Mode, art, imagination : le monde fascinant d’Erik Madigan Heck

« The Garden » de l’artiste Erik Madigan Heck, nous transporte dans un royaume magique où les photographies sont autant d’illustrations intemporelles d’un livre de contes.
Untitled, The Garden, 2019 © Erik Madigan Heck

À l’heure où nous sommes nombreux à avoir fui les villes en quête d’un refuge de verdure rassurant, et où nous réalisons des photos de famille pour nous égayer en dépit de la distanciation sociale qui nous est imposée, l’artiste et photographe de mode Erik Madigan Heck semble avoir des coudées d’avance.

The Garden, qui est le titre d’une exposition de Heck dans quatre galeries ainsi que celui de son livre à paraître, rassemble des œuvres en cours représentant l’épouse de l’artiste et ses deux fils au sein d’un paysage évoquant la mythologie des contes de fées de notre enfance. Se décrivant comme « un peintre qui utilise un appareil photo », Erik Madigan Heck transforme ses photographies originales en illustrations de livre, grâce à l’ajout méticuleux de lumineuses couches de couleur et de motifs délicats, ainsi que l’aplanissement de l’image par la suppression des ombres et de la profondeur de champ.
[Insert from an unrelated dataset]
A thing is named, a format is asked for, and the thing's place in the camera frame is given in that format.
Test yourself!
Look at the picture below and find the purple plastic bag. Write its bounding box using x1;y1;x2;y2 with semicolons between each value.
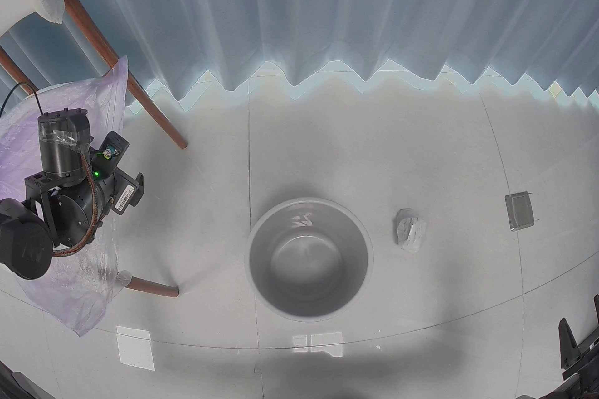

Eniko in Flowers, 2020 © Erik Madigan Heck

Dans le sillage d’Edouard Vuillard, peintre impressionniste français que le photographe admire depuis son enfance, Erik Madigan Heck propose un univers onirique, entre réel et imaginaire. Alors qu’il intervenait auparavant sur l’image dans sa chambre noire, le photographe utilise à présent le numérique pour obtenir un effet similaire : une image qui transcende la nature documentaire de son medium.

« Mes photographies initiales sont plutôt différentes du résultat final que j’obtiens », explique Erik Madigan Heck Heck. « Quand les choses se présentent de manière très immédiate, il y a un certain luxe à laisser l’image de côté, pour y revenir ensuite. Certaines photographies ont été prises il y a des années. Je revisite mes archives, sélectionne quelque chose et le retravaille. Parfois, cela prend des semaines pour ajouter de la couleur, ne plus toucher à l’image puis intervenir de nouveau sur elle. C’est la manière même dont les peintres réalisent une toile. Ce temps que l’on passe avec l’oeuvre efface le moment où l’on a pris la photo, car alors elle ne dit plus rien de ce moment-là. »
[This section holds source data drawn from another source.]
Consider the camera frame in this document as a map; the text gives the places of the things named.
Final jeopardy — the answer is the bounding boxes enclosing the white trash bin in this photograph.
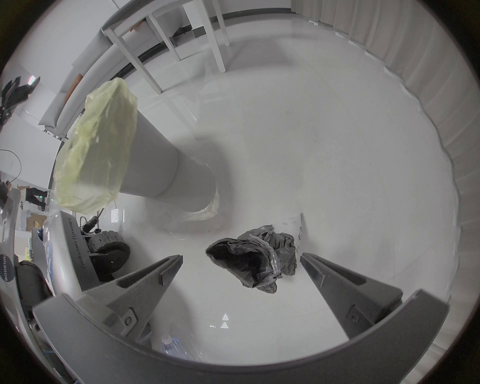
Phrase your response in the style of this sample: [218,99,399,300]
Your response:
[118,109,219,214]

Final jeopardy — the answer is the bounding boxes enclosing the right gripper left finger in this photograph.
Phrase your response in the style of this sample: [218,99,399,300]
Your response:
[80,254,183,342]

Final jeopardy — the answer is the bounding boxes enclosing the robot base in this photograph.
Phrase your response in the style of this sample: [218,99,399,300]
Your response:
[0,187,131,301]

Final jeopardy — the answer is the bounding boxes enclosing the crumpled black plastic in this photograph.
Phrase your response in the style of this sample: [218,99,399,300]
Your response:
[205,224,298,294]

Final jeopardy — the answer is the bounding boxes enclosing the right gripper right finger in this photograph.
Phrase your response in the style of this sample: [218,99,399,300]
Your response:
[300,253,404,340]

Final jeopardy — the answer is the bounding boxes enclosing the yellow plastic bag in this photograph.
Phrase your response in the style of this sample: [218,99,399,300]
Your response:
[54,77,139,215]

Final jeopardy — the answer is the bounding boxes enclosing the white chair grey cushions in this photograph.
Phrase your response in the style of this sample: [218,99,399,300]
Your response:
[101,0,230,94]
Umbrella, The Garden © Erik Madigan Heck

Nécessité

Voilà 10 ans que le milieu de l’art rend hommage à la démarche d’Erick Madigan Heck. En 2011, il a ainsi figuré dans The 30, la liste annuelle du magazine mensuel américain Photo District News portant à l’attention du public des photographes prometteurs. L’année suivante, il a été sélectionné pour participer à la prestigieuse campagne « Art of Fashion », présentée par la marque de vêtements Neiman Marcus. Puis en 2013, il a été lauréat de l’un des Infinity Awards (dans la catégorie photographie appliquée, étendue à la mode et la publicité), prix décerné par l’International Center of Photography de New York. En 2014, il a reçu la médaille d’or du Art Directors Club pour son portfolio Old Masters publié dans le New York Times Magazine

Avec des clients tels que Fendi, Gucci, Comme des Garçons, The New YorkerTIME, ou encore Vanity Fair, Heck est ainsi devenu une figure majeure dans le monde de la photographie. A l’inverse de nombreux artistes contemporains, il ne différencie pas son travail personnel et commercial, tous d’eux faisant partie d’un même continuum. En s’inclinant devant la tradition du parrainage, Erik Madigan Heck estime que ses œuvres – qu’elles soient acquises par une galerie ou une entreprise – sont une marchandise, et que son seul devoir en tant qu’artiste est de rester fidèle à lui-même. 

Turquoise and Pink Garden, The Garden, 2020 © Erik Madigan Heck

The Garden illustre également la manière dont le travail de Heck évolue aisément entre les sphères commerciale et personnelle. Cette série débute en 2016, à une époque où la femme de Heck remarque que son moral a tendance à baisser durant le mois d’août, lorsque le monde de la mode devient inactif. Elle suggère alors qu’il la photographie, elle et leurs enfants, dans cet endroit isolé du Connecticut où ils ont fait construire leur maison.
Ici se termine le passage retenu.